Your assignment ▸ Where in the records does the word "washing" appear? Copy each line that holds it.

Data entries
-*-

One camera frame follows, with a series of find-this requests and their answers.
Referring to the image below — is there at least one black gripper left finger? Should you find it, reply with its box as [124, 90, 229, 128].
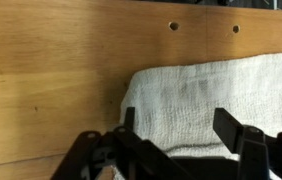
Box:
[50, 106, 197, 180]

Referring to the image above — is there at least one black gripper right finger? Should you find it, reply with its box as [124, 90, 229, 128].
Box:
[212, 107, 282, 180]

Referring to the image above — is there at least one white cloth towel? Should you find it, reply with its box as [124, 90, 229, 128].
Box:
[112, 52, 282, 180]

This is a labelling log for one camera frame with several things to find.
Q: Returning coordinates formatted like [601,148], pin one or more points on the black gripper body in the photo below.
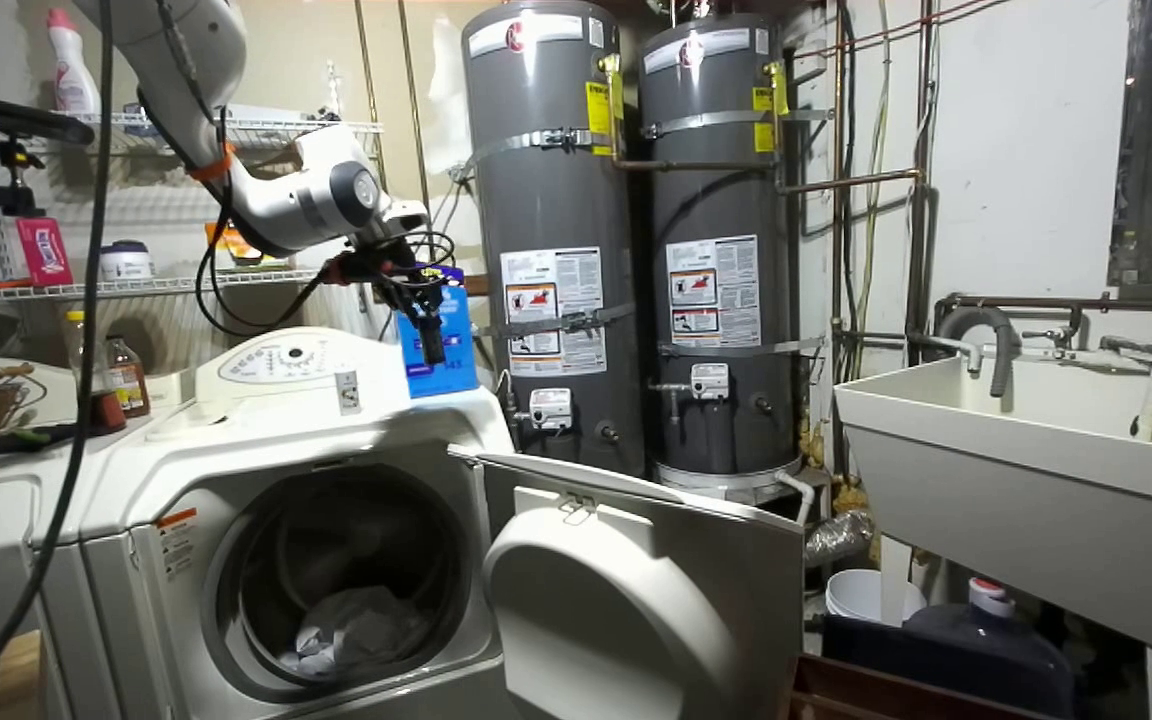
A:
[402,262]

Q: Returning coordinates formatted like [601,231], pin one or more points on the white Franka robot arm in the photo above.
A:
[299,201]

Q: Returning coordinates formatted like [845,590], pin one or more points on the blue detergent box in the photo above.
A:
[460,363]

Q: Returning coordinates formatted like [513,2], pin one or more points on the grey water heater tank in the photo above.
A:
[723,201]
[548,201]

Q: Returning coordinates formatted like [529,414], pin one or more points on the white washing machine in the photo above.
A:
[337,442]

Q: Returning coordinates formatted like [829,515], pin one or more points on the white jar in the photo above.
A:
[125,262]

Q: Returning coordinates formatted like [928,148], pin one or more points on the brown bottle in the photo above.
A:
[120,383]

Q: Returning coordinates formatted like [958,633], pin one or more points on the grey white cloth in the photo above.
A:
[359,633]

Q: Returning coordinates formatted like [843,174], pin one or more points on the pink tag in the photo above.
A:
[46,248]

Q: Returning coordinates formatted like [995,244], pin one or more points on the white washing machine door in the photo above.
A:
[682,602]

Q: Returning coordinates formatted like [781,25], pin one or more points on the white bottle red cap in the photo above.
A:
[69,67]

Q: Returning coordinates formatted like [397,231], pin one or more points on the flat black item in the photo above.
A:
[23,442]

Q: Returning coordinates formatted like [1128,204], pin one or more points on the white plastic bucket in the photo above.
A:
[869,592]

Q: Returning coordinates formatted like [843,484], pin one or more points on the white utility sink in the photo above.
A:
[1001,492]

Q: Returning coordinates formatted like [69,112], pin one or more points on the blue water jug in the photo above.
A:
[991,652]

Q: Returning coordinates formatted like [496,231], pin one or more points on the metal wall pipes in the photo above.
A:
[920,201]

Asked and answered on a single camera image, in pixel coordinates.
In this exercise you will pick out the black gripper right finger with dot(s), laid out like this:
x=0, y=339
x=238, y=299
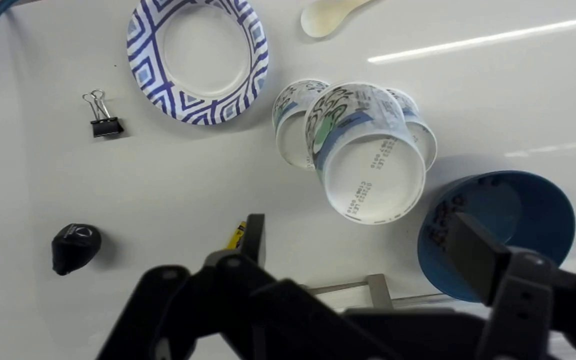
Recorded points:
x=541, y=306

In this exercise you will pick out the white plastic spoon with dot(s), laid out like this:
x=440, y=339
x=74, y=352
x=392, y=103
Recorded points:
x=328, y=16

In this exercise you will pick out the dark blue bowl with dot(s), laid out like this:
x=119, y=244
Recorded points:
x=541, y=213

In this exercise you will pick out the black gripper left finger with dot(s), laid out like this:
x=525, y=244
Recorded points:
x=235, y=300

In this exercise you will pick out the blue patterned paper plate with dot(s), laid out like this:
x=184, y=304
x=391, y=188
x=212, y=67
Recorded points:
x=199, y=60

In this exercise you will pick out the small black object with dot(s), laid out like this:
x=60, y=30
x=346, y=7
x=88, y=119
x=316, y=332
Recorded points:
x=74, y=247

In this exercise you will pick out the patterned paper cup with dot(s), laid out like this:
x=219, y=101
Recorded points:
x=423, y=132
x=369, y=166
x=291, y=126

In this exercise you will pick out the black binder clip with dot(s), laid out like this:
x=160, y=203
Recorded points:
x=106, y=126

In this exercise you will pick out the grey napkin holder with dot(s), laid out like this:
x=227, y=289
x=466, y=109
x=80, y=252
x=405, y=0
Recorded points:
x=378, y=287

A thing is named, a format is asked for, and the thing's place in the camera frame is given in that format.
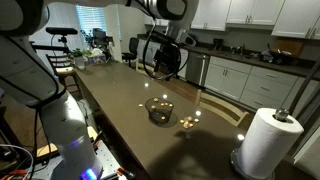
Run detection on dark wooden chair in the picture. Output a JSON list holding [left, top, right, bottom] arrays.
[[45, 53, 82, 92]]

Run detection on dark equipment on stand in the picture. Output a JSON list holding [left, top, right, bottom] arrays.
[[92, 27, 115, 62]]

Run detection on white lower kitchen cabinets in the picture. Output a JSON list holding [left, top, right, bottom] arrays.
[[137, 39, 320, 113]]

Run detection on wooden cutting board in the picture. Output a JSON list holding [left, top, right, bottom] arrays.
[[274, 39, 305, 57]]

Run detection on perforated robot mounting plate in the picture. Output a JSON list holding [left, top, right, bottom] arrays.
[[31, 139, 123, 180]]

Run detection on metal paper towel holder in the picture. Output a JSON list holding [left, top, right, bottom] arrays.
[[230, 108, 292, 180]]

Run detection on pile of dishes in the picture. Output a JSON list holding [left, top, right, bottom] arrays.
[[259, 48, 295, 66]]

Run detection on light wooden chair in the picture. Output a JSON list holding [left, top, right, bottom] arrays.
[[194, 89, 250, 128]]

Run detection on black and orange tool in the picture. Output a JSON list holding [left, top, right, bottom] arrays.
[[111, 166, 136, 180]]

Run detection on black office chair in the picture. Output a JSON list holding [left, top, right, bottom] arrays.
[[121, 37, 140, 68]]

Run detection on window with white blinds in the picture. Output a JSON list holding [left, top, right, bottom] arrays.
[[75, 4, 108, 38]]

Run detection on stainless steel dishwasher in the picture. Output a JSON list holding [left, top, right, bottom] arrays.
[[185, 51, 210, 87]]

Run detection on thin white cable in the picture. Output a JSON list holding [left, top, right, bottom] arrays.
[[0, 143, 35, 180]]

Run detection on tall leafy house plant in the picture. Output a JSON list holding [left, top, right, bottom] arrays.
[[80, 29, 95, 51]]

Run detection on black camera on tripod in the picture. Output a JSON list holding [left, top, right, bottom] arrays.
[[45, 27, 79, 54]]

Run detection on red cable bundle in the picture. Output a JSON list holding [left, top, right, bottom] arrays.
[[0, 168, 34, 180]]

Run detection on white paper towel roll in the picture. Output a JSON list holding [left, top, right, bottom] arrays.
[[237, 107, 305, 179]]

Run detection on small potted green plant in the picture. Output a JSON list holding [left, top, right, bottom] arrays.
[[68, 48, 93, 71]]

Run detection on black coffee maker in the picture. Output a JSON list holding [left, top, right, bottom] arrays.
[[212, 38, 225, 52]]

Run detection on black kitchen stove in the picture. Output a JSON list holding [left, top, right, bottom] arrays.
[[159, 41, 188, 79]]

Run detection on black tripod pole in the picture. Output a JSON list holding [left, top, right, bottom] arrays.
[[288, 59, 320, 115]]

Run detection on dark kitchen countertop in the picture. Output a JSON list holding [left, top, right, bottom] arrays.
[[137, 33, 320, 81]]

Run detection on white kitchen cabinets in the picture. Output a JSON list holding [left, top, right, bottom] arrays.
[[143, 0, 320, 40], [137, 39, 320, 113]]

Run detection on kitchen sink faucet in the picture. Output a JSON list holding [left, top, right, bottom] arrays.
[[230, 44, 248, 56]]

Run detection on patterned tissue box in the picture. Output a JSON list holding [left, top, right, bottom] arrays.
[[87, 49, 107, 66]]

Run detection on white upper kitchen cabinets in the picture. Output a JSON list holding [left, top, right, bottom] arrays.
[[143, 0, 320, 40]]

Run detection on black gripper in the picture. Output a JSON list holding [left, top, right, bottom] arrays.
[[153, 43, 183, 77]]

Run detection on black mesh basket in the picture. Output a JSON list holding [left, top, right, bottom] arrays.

-*-

Finished exercise ▸
Q: Returning coordinates formatted like [529,414], pin one or more points on the white washing machine in the photo above.
Q: Returning coordinates formatted like [995,244], pin one or more points on the white washing machine door in the photo above.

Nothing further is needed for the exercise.